The ML/AI market reflects this diversity of maturity and use cases, with classes of vendors that speak to the needs of different organizations. Large public cloud platforms like Microsoft, AWS, and Google offer full MLOps capabilities for enterprise-scale data science programs, competing alongside other popular end-to-end offerings like Oracle and IBM, and open-source packages like TensorFlow and Anaconda. Another class of tools aims to simplify the complexity of data science work by offering business-user-friendly products like pre-trained ML models to speed time to business value, such as DataRobot, C3.ai, H2O.ai, and Hugging Face. Still, others have broadened their appeal as ML/AI platforms by focusing earlier in the data and analytics pipeline, such as Databricks with its popular data lakehouse paradigm for data management; Snowflake with its solid data warehousing foundation; and Dataiku with its finesse as a data preparation tool. Across enterprise, we see varied spending and utilization on these many ML/AI vendors, with the more robust MLOps offerings occupying leading positions.

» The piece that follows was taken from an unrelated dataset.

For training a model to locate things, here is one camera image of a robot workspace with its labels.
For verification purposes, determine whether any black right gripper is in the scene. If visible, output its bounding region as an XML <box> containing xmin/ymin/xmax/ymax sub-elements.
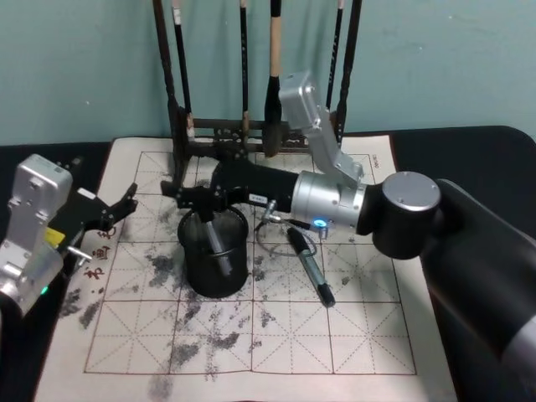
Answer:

It is important to note that the ML/AI market is a complicated and extremely fast-moving space. In the past two years, the generative AI boom has supercharged the ML/AI race with new generative AI use cases and LLMs. Foundational AI models have proliferated, and nearly every enterprise tech product across every domain has rolled out new AI features and capabilities. Certainly, too, the market is flooded with AI-focused branding, a reorientation around new interest in these cutting-edge technologies. ETR closely tracks these developments in generative AI and LLMs with our AI Product Series, a six-times-per-year survey tracking spending, utilization, and perceived value for dozens of AI tools and features, including foundational AI models and AI features embedded in broader products. Thus, foundational models and specific AI features embedded in other tools have been excluded from the present study. This Observatory for ML/AI instead focuses on more robust, end-to-end, complete platforms capable of orchestrating ML/AI programs at enterprise scale. Or, at the very least, contained tool packages that some organizations, especially small and midsize firms, may deploy to tackle complete ML/AI use cases. Although many open-source ML/AI tools are widely used in enterprises, they have been excluded from this study in favor of paid tools and products that have clearer sales motions as “freemium” offerings with significant spending intentions data.